If there are any benefits for the patient or the physician, such that it might coerce the physician to want to enroll the patient, or coerce the patient into accepting the invitation to enroll, they must be disclosed. Meaning, if the pharmaceutical corporation funding the study is paying the medical investigator $500 for every enrollee, with an enrollment cap of 200 patients, there becomes the question of integrity of the medical investigator. Is it ethical for the investigator to take money for enrolling someone in a study? Let us look at the analogy of an auctioneer. If an auctioneer is selling items that are not on display, and whose sales are dependent only on his description, there might be deception on his part to describe the items as something grander than what actually materializes, or less functional than they turn out to be, if he is being paid per item sold.
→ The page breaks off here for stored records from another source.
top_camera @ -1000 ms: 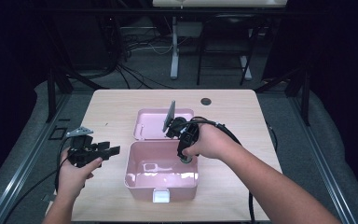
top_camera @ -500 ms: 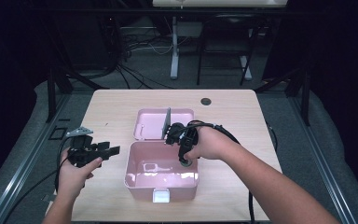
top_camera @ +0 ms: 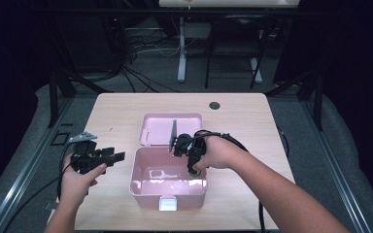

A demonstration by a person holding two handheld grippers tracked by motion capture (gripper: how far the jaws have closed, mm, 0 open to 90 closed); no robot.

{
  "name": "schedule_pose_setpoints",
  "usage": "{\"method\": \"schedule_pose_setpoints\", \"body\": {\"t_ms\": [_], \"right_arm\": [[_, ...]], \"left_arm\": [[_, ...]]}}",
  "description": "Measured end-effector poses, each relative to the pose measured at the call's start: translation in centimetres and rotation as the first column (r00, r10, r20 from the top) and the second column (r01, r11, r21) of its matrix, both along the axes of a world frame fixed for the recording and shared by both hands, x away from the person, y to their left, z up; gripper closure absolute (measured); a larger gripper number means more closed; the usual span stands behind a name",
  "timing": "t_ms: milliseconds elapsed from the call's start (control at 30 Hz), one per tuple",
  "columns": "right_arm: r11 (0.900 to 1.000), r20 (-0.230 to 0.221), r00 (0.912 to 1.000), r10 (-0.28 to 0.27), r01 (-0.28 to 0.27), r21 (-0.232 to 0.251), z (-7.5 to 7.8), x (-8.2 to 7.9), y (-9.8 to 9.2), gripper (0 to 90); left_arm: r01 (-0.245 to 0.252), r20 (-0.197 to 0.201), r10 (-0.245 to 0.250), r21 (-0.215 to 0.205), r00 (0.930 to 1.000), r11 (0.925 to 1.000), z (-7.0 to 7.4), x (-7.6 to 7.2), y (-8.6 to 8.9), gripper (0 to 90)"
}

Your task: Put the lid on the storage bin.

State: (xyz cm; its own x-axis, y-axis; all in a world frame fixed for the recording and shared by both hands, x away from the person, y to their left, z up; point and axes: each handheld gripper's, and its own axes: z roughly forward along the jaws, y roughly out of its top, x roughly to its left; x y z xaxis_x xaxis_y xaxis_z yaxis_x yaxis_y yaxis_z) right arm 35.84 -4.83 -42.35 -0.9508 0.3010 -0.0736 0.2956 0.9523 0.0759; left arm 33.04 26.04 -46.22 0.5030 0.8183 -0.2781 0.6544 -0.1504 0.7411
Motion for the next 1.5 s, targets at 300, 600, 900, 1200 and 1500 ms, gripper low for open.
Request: {"method": "schedule_pose_setpoints", "body": {"t_ms": [300,600,900,1200,1500], "right_arm": [[0.999,-0.006,0.9996,0.027,-0.027,-0.022,-1.5,-0.1,0.0,50.1],[0.999,-0.006,0.9992,0.04,-0.04,-0.03,-2.4,0.0,0.1,50.2],[0.996,-0.01,0.9977,0.067,-0.068,-0.054,-3.6,0.0,0.3,50.1],[0.992,0.005,0.9957,0.092,-0.092,-0.081,-4.3,0.0,0.5,50.1],[0.99,0.007,0.9937,0.112,-0.111,-0.09,-4.7,0.0,0.9,50.1]], "left_arm": [[0.001,-0.003,-0.001,0.002,1.0,1.0,-0.1,0.0,0.0,43.6],[0.001,-0.004,-0.001,-0.001,1.0,1.0,-0.1,0.1,0.0,43.6],[-0.002,-0.001,0.002,-0.002,1.0,1.0,-0.1,0.1,0.0,43.6],[-0.003,-0.005,0.003,-0.002,1.0,1.0,-0.2,0.1,0.1,43.6],[-0.005,-0.007,0.005,-0.003,1.0,1.0,-0.2,0.2,0.1,43.6]]}}
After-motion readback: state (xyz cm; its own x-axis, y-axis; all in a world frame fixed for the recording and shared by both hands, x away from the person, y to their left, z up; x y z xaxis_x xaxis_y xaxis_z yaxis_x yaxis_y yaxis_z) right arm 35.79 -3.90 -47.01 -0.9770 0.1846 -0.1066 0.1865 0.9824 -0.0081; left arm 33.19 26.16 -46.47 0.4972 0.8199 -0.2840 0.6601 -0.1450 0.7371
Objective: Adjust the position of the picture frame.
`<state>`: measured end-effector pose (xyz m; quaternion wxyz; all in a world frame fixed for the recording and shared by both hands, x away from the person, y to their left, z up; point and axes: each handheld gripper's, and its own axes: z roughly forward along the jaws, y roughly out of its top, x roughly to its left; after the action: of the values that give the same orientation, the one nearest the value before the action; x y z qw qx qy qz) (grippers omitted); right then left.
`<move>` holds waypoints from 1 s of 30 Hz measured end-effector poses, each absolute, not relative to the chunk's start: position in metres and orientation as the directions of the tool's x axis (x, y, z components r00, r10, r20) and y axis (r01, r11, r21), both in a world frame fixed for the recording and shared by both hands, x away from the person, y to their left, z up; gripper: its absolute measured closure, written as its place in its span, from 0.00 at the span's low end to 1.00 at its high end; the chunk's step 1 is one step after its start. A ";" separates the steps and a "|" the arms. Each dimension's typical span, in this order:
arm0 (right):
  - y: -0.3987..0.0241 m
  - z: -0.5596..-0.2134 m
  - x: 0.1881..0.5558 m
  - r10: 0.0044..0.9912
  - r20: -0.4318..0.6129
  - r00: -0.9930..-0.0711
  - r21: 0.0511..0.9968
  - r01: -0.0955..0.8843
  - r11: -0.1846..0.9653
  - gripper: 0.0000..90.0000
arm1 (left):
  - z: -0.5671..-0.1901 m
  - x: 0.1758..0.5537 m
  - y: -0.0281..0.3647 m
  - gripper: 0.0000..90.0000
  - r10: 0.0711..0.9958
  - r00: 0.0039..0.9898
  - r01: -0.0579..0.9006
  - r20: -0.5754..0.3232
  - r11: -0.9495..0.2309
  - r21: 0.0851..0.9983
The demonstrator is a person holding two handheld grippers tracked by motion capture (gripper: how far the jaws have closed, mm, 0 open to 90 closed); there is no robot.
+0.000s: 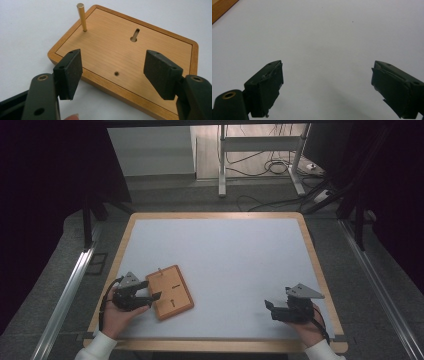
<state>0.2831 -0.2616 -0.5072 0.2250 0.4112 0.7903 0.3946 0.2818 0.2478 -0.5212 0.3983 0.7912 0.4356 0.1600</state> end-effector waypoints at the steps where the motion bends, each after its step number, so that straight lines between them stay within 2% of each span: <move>1: -0.261 -0.508 0.284 0.823 -0.038 -0.567 0.805 0.470 0.361 0.12 | -0.521 0.282 0.248 0.35 0.818 0.567 0.563 -0.095 -0.301 0.769; 30: -0.263 -0.510 0.276 0.800 -0.052 -0.598 0.780 0.476 0.407 0.14 | -0.520 0.291 0.247 0.33 0.825 0.558 0.567 -0.089 -0.300 0.767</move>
<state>0.2758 -0.2632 -0.5096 0.2148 0.3934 0.8107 0.3765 0.2911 0.2468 -0.5203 0.3944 0.7896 0.4407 0.1636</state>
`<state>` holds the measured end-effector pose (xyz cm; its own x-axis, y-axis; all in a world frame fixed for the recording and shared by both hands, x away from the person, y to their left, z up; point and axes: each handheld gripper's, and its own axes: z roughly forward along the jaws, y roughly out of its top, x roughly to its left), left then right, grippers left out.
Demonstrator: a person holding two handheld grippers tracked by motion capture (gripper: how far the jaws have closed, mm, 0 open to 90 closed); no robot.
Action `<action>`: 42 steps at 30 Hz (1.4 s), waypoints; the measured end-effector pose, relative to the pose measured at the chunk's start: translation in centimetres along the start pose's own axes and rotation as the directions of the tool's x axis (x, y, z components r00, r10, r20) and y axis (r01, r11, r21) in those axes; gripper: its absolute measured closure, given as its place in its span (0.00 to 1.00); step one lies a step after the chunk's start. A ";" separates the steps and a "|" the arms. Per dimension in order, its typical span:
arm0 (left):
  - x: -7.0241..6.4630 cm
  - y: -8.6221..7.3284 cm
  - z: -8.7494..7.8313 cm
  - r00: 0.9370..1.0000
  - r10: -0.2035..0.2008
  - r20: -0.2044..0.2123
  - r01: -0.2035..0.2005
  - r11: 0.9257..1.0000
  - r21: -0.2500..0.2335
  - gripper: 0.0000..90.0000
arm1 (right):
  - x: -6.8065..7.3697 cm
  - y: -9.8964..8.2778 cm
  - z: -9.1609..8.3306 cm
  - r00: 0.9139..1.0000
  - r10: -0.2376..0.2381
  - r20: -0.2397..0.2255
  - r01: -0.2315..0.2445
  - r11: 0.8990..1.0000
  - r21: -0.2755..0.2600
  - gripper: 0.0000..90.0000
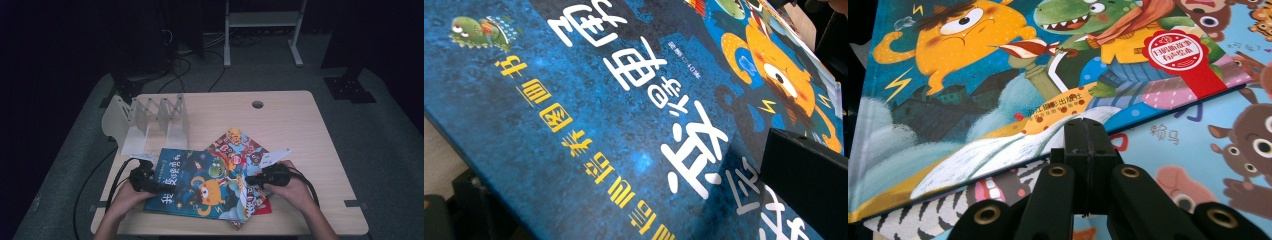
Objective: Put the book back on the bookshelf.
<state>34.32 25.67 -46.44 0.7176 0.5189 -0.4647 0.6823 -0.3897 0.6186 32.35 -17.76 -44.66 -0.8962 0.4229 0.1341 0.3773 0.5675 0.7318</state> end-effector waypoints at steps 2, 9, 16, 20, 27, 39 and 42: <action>-0.2 0.1 -0.1 1.000 0.005 -0.004 -0.005 1.000 0.000 0.00 | 0.0 0.0 0.0 1.000 0.002 -0.001 -0.002 1.000 -0.001 0.99; -1.1 0.9 -1.4 1.000 0.022 0.004 -0.022 0.998 -0.054 0.00 | 0.0 0.0 0.0 1.000 0.007 -0.003 -0.007 1.000 -0.002 0.99; -1.9 1.9 -2.7 0.999 0.032 0.002 -0.032 0.993 -0.113 0.06 | 0.1 0.1 0.0 1.000 0.006 -0.001 -0.006 1.000 0.002 0.99; -2.5 2.3 -3.4 0.999 0.041 0.005 -0.040 0.991 -0.130 0.10 | 0.1 0.1 0.1 1.000 0.010 -0.007 -0.010 1.000 0.005 0.99; -3.9 3.7 -4.8 0.997 0.075 -0.006 -0.075 0.987 -0.146 0.16 | 0.1 0.1 0.1 1.000 0.008 -0.009 -0.008 1.000 0.009 0.99; -5.3 6.2 -6.3 0.997 0.075 0.029 -0.070 0.988 -0.137 0.25 | 0.2 0.2 0.1 1.000 0.000 -0.028 0.000 1.000 0.018 0.99; -5.6 6.8 -6.7 0.996 0.085 0.018 -0.082 0.988 -0.130 0.30 | 0.2 0.2 0.1 1.000 0.001 -0.029 0.000 1.000 0.019 0.99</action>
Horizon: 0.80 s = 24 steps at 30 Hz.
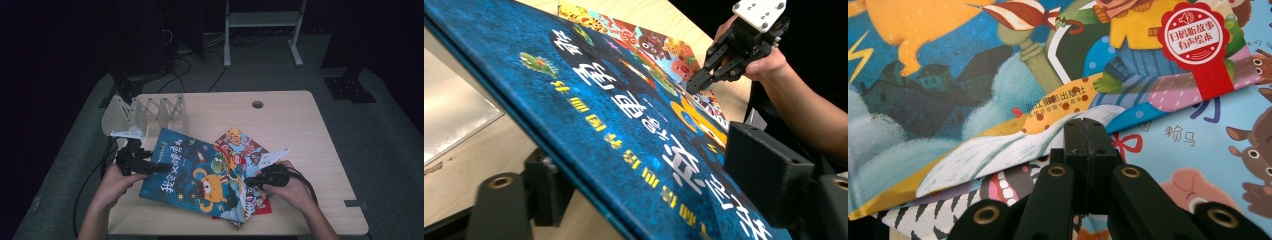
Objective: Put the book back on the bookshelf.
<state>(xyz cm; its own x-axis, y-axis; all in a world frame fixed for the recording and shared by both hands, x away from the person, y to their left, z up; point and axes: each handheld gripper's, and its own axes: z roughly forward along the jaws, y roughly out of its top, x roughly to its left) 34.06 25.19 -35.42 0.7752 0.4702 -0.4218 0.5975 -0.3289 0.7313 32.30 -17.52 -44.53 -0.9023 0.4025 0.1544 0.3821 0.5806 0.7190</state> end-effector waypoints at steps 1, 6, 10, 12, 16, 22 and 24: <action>0.0 0.2 -0.1 1.000 0.006 -0.005 -0.006 1.000 0.000 0.35 | 0.0 0.0 0.0 1.000 0.000 0.001 0.000 1.000 0.000 0.99; -0.1 1.3 -0.2 1.000 0.017 -0.018 -0.017 1.000 0.024 0.43 | 0.0 0.0 0.0 1.000 0.001 0.002 -0.001 1.000 0.001 0.99; 0.1 2.1 -0.4 1.000 0.010 0.021 -0.011 1.000 0.023 0.48 | 0.1 0.0 0.0 1.000 0.002 0.000 -0.002 1.000 0.000 0.97; 0.1 2.5 -0.4 1.000 0.008 0.030 -0.009 1.000 0.030 0.49 | 0.0 0.0 0.0 1.000 0.004 -0.001 -0.004 1.000 0.000 0.97; -0.1 3.4 -0.5 0.999 0.016 0.030 -0.018 0.998 0.054 0.56 | 0.1 0.0 0.0 1.000 0.002 0.003 -0.002 1.000 0.000 0.98; -0.3 5.0 -0.2 1.000 0.022 0.019 -0.024 0.997 0.078 0.58 | 0.2 0.0 0.0 1.000 -0.001 0.010 0.001 1.000 0.001 0.98; -0.2 5.7 -0.1 1.000 0.017 0.018 -0.018 0.997 0.079 0.60 | 0.3 0.0 0.0 1.000 0.004 0.002 -0.004 1.000 0.000 0.98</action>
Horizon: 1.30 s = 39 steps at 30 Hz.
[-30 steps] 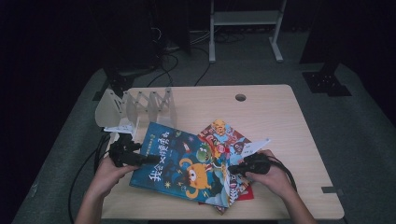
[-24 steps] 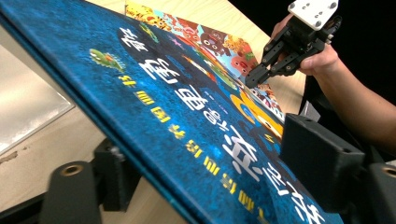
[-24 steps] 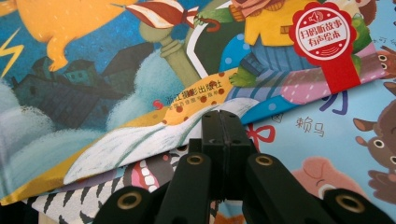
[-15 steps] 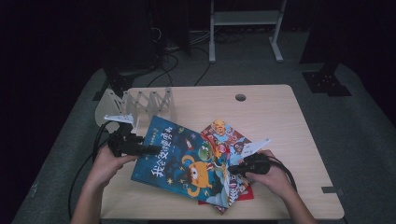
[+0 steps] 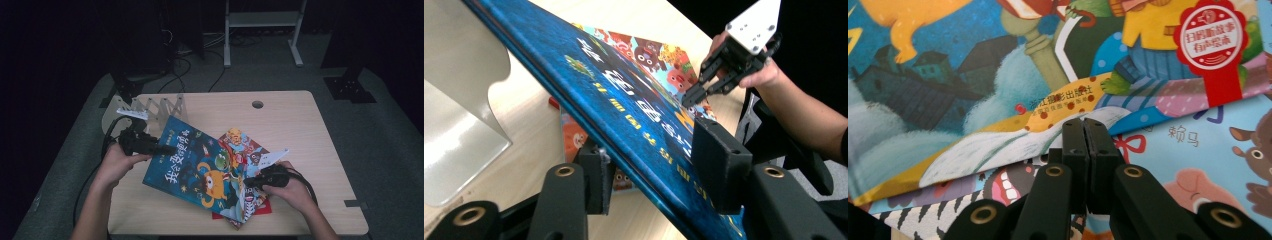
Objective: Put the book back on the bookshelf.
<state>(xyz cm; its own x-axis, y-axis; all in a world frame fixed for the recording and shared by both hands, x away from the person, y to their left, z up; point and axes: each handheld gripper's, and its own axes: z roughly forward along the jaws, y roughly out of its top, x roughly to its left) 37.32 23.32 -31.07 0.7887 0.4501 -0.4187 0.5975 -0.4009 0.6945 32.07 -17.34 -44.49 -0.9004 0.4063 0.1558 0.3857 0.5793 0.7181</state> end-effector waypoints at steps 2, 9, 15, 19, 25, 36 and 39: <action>0.0 0.7 0.1 1.000 0.001 -0.005 -0.001 1.000 0.013 0.61 | 0.1 0.1 0.1 1.000 -0.004 0.000 0.004 1.000 -0.001 0.99; 0.4 3.8 0.5 1.000 0.016 -0.012 -0.015 0.998 0.063 0.66 | 0.3 0.2 0.4 1.000 -0.011 0.004 0.011 1.000 -0.005 0.99; 0.3 6.6 0.9 0.999 0.030 -0.018 -0.028 0.994 0.110 0.69 | 0.6 0.5 0.8 1.000 -0.018 0.008 0.018 1.000 -0.013 0.98; 0.1 8.3 1.2 0.999 0.040 -0.023 -0.036 0.989 0.140 0.72 | 0.7 0.8 1.1 1.000 -0.021 0.012 0.022 1.000 -0.013 0.98; -0.3 10.9 1.6 0.998 0.044 -0.041 -0.037 0.984 0.172 0.76 | 0.9 1.5 1.9 0.999 -0.030 0.014 0.031 0.999 -0.020 0.97; -1.5 14.6 1.4 0.991 0.097 -0.091 -0.074 0.970 0.233 0.82 | -1.1 1.3 1.1 0.987 0.022 0.162 -0.014 0.999 -0.049 0.75; -1.7 15.1 1.4 0.989 0.105 -0.109 -0.075 0.965 0.250 0.82 | -2.8 0.6 -0.5 0.963 0.102 0.251 -0.076 0.991 -0.110 0.62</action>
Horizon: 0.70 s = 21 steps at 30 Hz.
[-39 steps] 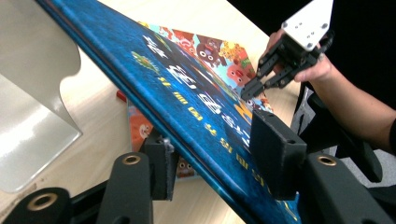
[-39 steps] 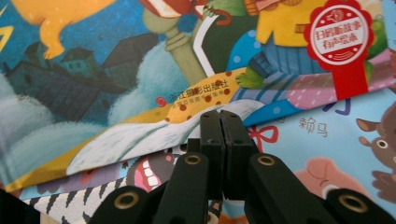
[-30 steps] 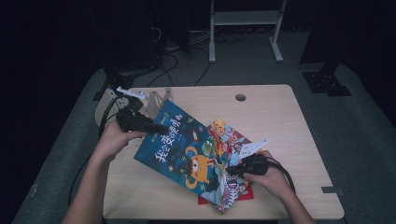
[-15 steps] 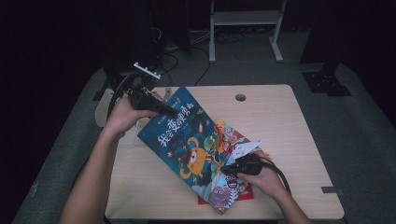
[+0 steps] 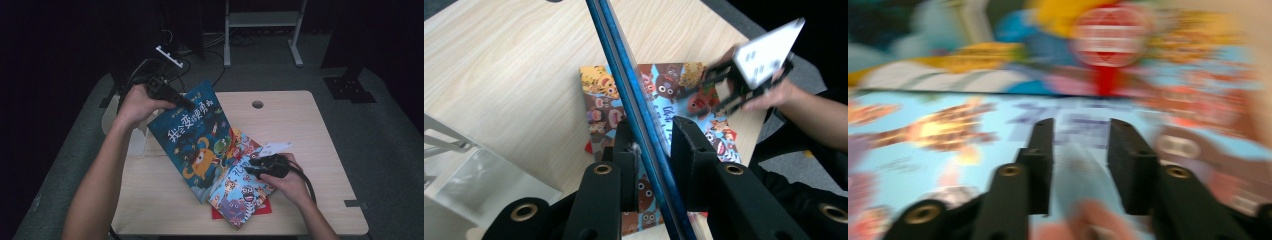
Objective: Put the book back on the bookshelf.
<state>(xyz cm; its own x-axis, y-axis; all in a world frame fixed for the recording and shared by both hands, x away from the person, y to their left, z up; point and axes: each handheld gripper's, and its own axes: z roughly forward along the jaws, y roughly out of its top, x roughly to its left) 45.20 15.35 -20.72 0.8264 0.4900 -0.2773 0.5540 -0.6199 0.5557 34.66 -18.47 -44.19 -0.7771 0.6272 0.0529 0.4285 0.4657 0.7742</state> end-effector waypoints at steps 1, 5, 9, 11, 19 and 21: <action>0.0 0.1 0.0 1.000 0.000 -0.001 0.000 1.000 0.003 0.82 | -0.8 -0.2 -0.4 0.999 0.024 0.034 -0.023 1.000 -0.013 0.58; -0.3 0.8 -0.3 1.000 0.001 0.015 -0.001 1.000 0.007 0.85 | -3.9 -1.3 -1.5 0.980 0.105 0.171 -0.099 0.994 -0.044 0.48; -1.0 1.8 -0.8 1.000 0.020 0.018 -0.021 0.999 0.029 0.89 | -7.1 -2.4 -2.4 0.944 0.178 0.278 -0.173 0.984 -0.044 0.44; -1.5 2.2 -1.0 0.999 0.032 0.007 -0.032 0.998 0.046 0.90 | -8.5 -2.9 -2.9 0.923 0.216 0.318 -0.208 0.976 -0.060 0.43; -2.8 3.0 -1.4 0.995 0.080 -0.056 -0.074 0.992 0.098 0.92 | -11.8 -5.0 -3.5 0.861 0.291 0.416 -0.289 0.955 -0.069 0.35; -3.0 3.0 -1.4 0.994 0.087 -0.067 -0.080 0.991 0.105 0.92 | -12.3 -5.5 -3.4 0.849 0.312 0.425 -0.317 0.946 -0.062 0.32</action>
<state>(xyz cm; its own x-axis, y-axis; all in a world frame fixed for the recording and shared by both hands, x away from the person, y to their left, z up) 44.26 12.87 -17.06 0.8630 0.4740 -0.1745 0.4935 -0.7179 0.4910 40.33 -30.89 -46.96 -0.3302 0.9437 0.0187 0.6237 0.2033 0.7548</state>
If the auctioneer is being paid per item, he has incentive to get rid of the items without describing the item as it really is. In a similar manner, the medical investigator is capable of deceiving, even slightly, if it means there is incentive behind his signing up a patient. The patient, in that case, cannot give a fully-informed consent to enroll, and will likely give consent involuntarily based on Ingelfingers premonition that a less educated person might become incapacitated and frightened by not taking the medical investigators advice.xxxvi The advice and explanation of the goals, hazards, and nature of the study, being entirely at the discretion of the medical investigator, comes back to the first determination of disclosure proposed by Robert J. Levine; it comes back to general medical practice or opinion.xxxvii
We could look at the flip side as well, and examine when the patient is the one with financial incentive. If the patient needs money, they might forego the entire of the goals, hazards, and nature of the study, not basing their decision on the expectations of a “reasonable person”.xxxviii They would instead have accepted Levine’s third determinant of disclosure, the idiosyncratic judgment of the individual.xxxix The choice is no longer based on informed consent, but on monetary need.xl In both cases, there is coercion, and in both cases, full disclosure of the goals, hazards, and nature of the study is not explained to the patient in a manner in which they can understand and in which they can decide whether the factors laid out for them are deciding factors in their decision to participate.
Because the patient has been coerced to enroll in the study, and because the decision to enroll or not enroll was not based on informed consent, the decision cannot be voluntary.
To summarize, the Nuremberg Code outlined after World War II outlined guidelines for patients, with its first point, the point of emphasis, being on voluntary and informed consent. From the arguments presented, including the need for education of patients, the need for disclosure of any benefits that may be attained by the patient or medical investigator, and the counterargument that explanation and “informed” is entirely up to the discretion of the medical investigator because the patient can never be totally “informed”, we learn that voluntary consent does not preclude one from being informed, but being informed precludes that the decision will be voluntary. Based on the arguments and information presented for the thinkers, Franz J. Ingelfinger, Benjamin Freedman, and Robert J. Levine, there exists a healthy dialogue on the ethics of enrollment of patients into clinical trials and other experimental studies by medical investigators. Therefore, from the body presented, one can say the most important provision in the ethical recruitment of patients to clinical research studies is their understanding of any information that will affect their decision to participate.